- Work order: Please retype the data that follows, starting at the line containing "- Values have" and stopping after the last line.

- Data excerpt:

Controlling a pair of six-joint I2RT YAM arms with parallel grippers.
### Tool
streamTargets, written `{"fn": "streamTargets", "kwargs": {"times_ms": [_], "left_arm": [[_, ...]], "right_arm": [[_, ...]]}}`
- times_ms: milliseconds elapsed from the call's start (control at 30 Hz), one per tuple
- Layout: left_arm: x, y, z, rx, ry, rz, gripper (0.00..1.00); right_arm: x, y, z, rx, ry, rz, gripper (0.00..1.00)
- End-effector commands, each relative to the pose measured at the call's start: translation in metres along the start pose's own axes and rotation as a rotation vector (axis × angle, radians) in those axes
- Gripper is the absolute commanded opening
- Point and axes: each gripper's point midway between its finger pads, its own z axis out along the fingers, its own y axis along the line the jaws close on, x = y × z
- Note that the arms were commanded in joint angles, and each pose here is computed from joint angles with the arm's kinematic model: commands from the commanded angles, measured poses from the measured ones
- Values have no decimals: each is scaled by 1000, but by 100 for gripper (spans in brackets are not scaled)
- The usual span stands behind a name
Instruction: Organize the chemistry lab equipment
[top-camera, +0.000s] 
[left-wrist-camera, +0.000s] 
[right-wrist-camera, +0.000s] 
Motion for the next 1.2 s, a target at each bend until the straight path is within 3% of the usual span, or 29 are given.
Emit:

- Written answer:
- Values have no decimals: each is scaled by 1000, but by 100 for gripper (spans in brackets are not scaled)
- The usual span stands behind a name
Instruction: Organize the chemistry lab equipment
[top-camera, +0.000s] 
[left-wrist-camera, +0.000s] 
[right-wrist-camera, +0.000s] 
Motion for the next 1.2 s, a target at each bend until the straight path is within 3% of the usual span, or 29 are given.
Emit:

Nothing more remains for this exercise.